• [ASSIGNMENT] A word-for-word transcript of the closing lines is required: from the one with "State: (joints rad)" through the final line of the data.

^^^^^^^^^^^^^^^^

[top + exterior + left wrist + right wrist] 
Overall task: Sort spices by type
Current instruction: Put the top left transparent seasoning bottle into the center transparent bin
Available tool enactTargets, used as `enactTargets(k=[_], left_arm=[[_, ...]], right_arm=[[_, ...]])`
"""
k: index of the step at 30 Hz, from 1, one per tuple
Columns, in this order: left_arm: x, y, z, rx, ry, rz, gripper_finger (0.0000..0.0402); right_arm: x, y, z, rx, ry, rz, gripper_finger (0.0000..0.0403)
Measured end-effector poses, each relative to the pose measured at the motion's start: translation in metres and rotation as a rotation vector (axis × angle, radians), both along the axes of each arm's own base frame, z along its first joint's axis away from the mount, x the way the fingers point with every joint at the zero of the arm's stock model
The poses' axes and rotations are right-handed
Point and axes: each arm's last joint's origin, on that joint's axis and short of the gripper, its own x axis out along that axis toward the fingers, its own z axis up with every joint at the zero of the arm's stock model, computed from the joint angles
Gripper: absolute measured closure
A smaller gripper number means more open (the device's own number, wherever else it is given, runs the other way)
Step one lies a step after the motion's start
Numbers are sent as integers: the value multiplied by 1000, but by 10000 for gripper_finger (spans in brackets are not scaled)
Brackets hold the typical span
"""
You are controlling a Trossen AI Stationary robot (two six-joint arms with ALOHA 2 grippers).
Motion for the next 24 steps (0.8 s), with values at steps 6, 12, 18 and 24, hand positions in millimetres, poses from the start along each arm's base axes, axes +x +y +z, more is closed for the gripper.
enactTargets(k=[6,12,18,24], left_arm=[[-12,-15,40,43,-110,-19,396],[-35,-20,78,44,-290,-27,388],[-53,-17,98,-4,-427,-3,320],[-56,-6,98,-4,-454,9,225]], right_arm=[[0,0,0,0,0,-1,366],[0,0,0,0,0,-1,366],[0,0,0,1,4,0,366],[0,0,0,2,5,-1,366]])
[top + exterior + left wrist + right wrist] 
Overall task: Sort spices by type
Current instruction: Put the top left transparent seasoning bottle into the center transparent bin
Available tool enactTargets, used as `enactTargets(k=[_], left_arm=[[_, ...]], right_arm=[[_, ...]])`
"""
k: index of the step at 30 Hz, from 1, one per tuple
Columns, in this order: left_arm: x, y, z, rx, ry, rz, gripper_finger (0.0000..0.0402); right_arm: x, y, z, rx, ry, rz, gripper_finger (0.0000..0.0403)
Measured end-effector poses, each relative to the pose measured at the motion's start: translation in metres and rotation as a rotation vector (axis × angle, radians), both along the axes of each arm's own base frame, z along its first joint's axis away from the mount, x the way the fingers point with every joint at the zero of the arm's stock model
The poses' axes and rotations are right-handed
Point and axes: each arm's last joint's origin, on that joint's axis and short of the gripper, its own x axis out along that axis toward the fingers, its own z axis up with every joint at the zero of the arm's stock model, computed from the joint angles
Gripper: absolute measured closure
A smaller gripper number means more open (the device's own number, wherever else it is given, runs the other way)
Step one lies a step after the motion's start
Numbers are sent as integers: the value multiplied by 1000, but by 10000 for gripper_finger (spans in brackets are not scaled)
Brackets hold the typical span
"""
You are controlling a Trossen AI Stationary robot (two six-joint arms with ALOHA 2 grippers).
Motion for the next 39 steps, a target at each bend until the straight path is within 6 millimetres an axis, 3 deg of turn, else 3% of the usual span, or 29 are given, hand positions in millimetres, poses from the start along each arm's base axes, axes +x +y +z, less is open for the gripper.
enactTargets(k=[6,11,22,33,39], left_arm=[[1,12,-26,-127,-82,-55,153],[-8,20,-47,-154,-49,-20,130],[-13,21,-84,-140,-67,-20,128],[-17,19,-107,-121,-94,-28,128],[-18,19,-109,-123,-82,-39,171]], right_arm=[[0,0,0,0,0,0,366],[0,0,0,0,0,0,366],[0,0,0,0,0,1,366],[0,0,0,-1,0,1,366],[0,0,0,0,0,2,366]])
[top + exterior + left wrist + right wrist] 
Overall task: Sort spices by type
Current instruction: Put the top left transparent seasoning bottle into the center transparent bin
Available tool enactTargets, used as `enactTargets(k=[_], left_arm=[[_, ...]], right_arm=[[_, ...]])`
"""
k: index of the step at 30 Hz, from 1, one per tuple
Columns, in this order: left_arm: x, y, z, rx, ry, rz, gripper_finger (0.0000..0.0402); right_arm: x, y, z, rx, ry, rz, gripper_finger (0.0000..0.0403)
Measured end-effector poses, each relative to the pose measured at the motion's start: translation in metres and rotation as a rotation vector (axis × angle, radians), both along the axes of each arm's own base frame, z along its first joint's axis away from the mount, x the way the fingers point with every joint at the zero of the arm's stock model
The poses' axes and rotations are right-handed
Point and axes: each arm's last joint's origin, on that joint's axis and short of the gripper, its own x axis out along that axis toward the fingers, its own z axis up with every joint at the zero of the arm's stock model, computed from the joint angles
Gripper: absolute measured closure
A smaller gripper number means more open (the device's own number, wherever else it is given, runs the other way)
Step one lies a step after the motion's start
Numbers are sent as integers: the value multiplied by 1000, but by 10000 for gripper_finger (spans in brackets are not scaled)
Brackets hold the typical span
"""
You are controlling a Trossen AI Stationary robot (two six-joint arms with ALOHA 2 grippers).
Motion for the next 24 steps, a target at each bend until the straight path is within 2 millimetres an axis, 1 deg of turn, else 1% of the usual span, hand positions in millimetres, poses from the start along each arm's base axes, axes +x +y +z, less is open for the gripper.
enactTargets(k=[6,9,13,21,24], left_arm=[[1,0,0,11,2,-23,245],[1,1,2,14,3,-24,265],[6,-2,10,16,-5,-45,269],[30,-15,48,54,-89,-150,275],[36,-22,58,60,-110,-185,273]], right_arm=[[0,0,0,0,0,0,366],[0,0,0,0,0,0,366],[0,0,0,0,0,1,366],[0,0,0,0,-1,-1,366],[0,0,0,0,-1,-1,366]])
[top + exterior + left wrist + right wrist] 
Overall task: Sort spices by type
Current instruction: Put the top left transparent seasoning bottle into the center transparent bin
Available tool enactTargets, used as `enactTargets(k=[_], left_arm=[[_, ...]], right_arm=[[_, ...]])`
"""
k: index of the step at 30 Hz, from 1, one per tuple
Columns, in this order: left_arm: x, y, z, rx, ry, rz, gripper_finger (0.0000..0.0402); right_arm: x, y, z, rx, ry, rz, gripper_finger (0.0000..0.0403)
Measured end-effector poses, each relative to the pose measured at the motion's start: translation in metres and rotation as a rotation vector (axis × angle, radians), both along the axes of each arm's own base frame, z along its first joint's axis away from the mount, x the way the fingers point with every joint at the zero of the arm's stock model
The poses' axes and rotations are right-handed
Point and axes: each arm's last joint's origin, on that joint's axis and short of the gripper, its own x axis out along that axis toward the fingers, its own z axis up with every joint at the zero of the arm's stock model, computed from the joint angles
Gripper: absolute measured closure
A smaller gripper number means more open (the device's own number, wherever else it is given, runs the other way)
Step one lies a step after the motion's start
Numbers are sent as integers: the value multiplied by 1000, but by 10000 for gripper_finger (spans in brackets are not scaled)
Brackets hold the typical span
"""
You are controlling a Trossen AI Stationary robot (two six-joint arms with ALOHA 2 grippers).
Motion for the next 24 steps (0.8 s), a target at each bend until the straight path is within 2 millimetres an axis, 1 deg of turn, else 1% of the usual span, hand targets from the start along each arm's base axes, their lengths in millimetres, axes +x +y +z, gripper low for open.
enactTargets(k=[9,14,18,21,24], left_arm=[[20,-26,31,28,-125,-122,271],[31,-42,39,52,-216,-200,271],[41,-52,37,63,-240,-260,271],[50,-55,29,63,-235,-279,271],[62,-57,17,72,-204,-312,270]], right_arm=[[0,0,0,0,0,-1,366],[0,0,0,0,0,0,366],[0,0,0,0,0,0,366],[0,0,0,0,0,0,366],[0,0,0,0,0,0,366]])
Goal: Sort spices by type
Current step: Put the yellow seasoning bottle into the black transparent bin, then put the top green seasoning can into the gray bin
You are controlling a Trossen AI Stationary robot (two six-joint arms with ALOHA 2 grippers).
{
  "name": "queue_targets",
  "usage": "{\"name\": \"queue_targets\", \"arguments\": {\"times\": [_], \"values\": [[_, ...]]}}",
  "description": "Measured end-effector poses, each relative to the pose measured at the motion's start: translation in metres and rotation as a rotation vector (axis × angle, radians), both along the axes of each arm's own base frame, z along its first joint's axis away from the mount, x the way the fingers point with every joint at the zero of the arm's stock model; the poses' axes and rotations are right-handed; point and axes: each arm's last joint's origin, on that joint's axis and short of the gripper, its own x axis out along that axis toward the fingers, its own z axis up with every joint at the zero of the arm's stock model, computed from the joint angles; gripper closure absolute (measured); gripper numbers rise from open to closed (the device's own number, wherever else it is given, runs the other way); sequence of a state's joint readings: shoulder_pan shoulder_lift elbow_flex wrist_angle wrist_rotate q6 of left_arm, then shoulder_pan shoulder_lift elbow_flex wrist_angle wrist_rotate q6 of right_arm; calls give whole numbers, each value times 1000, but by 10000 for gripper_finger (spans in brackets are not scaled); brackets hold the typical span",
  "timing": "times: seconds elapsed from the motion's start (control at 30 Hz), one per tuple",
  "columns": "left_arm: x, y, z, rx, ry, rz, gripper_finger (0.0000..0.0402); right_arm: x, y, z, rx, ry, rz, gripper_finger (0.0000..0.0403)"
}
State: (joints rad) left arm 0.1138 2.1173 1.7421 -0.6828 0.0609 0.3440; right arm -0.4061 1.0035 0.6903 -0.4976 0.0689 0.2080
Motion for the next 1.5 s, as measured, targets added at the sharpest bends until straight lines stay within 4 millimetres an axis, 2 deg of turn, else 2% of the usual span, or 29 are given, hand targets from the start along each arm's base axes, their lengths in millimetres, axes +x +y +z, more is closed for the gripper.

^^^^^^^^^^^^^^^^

• [EXERCISE RESPONSE]
State: (joints rad) left arm 0.1138 2.1173 1.7421 -0.6828 0.0609 0.3440; right arm -0.4061 1.0035 0.6903 -0.4976 0.0689 0.2080
Motion for the next 1.5 s, as measured, targets added at the sharpest bends until straight lines stay within 4 millimetres an axis, 2 deg of turn, else 2% of the usual span, or 29 are given, hand targets from the start along each arm's base axes, their lengths in millimetres, axes +x +y +z, more is closed for the gripper.

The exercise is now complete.